We spent the week worried about his location. Friends in Milwaukee were contacted and had not heard from him. Reg went to the Police on Sunday to start a missing person’s report. He had taken an old flip phone as it had some of Larry’s information on it. As he left the police station it rang. It was Adult Protective Services in San Bernadino, California. They had Larry. He had been left in a motel by his predator and girlfriend. No money, no phone, no access to his email as his passwords are all controlled by the predator. The only number he remembered was Reg’s old cell phone which he rarely turns on, but it was on Sunday.

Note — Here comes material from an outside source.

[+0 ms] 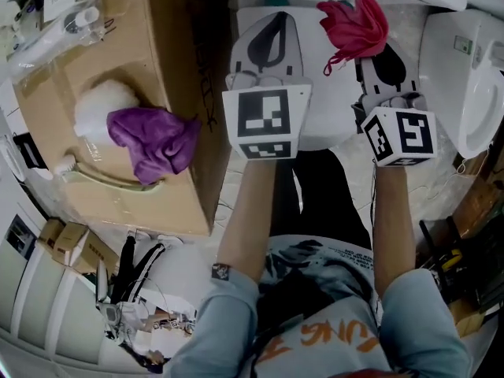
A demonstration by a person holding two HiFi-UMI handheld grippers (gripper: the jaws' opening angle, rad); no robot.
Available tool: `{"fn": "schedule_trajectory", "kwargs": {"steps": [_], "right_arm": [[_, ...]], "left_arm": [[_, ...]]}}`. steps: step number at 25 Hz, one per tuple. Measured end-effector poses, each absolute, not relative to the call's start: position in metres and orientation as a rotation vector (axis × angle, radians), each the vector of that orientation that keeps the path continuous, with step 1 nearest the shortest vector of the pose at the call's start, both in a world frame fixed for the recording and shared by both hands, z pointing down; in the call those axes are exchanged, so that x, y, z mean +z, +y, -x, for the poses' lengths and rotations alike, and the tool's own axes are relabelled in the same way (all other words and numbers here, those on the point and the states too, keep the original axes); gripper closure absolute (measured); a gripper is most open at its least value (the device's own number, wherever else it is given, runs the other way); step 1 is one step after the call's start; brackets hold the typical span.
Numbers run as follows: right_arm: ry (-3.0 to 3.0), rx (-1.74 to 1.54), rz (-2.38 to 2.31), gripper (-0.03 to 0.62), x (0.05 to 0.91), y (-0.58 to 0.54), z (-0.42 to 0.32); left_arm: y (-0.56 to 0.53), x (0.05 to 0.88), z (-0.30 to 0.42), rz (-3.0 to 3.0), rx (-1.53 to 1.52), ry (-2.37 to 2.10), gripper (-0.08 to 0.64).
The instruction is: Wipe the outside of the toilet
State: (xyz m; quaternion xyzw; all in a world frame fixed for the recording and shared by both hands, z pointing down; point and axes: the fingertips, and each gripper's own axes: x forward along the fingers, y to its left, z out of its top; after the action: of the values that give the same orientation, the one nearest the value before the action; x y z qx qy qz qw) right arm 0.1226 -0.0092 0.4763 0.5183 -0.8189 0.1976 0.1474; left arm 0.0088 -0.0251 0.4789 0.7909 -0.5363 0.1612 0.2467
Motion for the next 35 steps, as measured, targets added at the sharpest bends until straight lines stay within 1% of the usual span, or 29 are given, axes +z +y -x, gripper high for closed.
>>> {"fn": "schedule_trajectory", "kwargs": {"steps": [7,14,24,35], "right_arm": [[-2.490,0.502,-1.232,0.515,0.482,-0.014,-0.011],[-2.485,0.451,-1.118,0.515,0.504,-0.036,0.047],[-2.418,0.447,-1.132,0.516,0.540,-0.072,0.078],[-2.409,0.498,-1.200,0.517,0.551,-0.085,0.071]], "left_arm": [[-0.024,0.484,0.059,-2.086,0.469,-1.546,0.535],[-0.034,0.502,0.098,-2.042,0.471,-1.592,0.535],[-0.054,0.542,0.121,-1.974,0.471,-1.568,0.535],[-0.072,0.561,0.113,-2.008,0.504,-1.504,0.535]]}}
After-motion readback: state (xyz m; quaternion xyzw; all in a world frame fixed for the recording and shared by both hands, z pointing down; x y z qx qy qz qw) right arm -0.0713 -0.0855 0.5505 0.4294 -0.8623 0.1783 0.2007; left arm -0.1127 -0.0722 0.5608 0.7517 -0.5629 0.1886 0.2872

California APS will work with Indiana APS to get him on a plane to get back home, but then what? He cannot go back to his apartment as the predator has keys and his mother lives down the hall. His social security check will hit on Wednesday and we are sure that it will be drained immediately by his traveling companions. Indiana APS told us that they have no jurisdiction and will await his return and his decision about his care.

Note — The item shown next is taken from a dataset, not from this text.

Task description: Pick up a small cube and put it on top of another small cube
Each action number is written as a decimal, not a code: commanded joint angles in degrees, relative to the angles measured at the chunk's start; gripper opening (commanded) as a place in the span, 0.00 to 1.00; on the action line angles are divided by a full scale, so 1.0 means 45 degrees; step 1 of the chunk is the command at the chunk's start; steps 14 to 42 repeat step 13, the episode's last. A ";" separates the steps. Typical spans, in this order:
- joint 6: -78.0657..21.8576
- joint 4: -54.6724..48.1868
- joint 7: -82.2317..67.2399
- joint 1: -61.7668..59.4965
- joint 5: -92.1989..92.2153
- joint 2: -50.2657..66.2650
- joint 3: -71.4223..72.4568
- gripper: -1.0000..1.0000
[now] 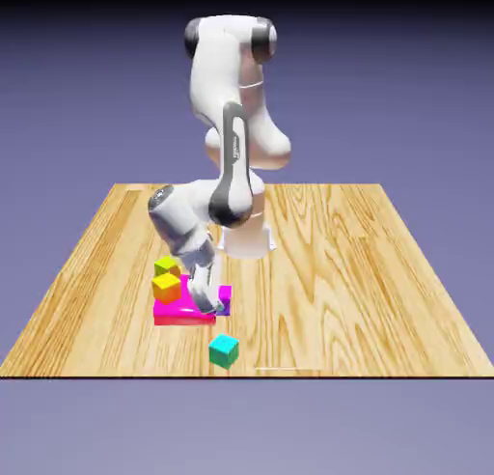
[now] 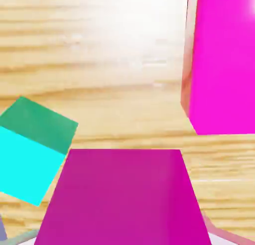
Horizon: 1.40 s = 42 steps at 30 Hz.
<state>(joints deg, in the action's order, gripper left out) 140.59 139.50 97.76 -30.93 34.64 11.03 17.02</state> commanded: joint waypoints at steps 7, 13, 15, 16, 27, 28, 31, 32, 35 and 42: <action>0.1236 -0.1115 0.1026 -0.0878 -0.0182 0.1838 0.1327 0.00; 0.1104 -0.1107 0.1054 -0.0910 -0.0204 0.1704 0.1316 1.00; 0.1104 -0.1107 0.1054 -0.0910 -0.0204 0.1704 0.1316 1.00; 0.1104 -0.1107 0.1054 -0.0910 -0.0204 0.1704 0.1316 1.00; 0.1104 -0.1107 0.1054 -0.0910 -0.0204 0.1704 0.1316 1.00; 0.1104 -0.1107 0.1054 -0.0910 -0.0204 0.1704 0.1316 1.00; 0.1104 -0.1107 0.1054 -0.0910 -0.0204 0.1704 0.1316 1.00; 0.1104 -0.1107 0.1054 -0.0910 -0.0204 0.1704 0.1316 1.00; 0.1104 -0.1107 0.1054 -0.0910 -0.0204 0.1704 0.1316 1.00; 0.1104 -0.1107 0.1054 -0.0910 -0.0204 0.1704 0.1316 1.00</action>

I washed my hands of him long ago other than stamps at Christmas and in the summer to keep his correspondence going. However, the first thought I had in my head when reading he had thankfully been found alive in San Bernadino was to load up my husband and drive over and get him. I knew it was ridiculous, but my rescuer pilot light was lit and my cape was on and I was driving six hours to rescue a man that annoys me beyond measure. He was in need. He was family. The relatives in South Bend are fed up. Where will he go? What will become of him? Will his check be stolen? He’s afraid to fly. A fact I have carefully stored for over twenty years. How will he get there? Will he be frightened? Who will save him? Then I remembered it is not mine to do. The South Bend cousin is stepping back in to briefly to deal with Indiana protective services and somehow it will resolve without my superhero co-dependent ways. So, I have my assignment. More work on my subconscious hero complex. Here I come to save the day … only Mighty Mouse is not on her way.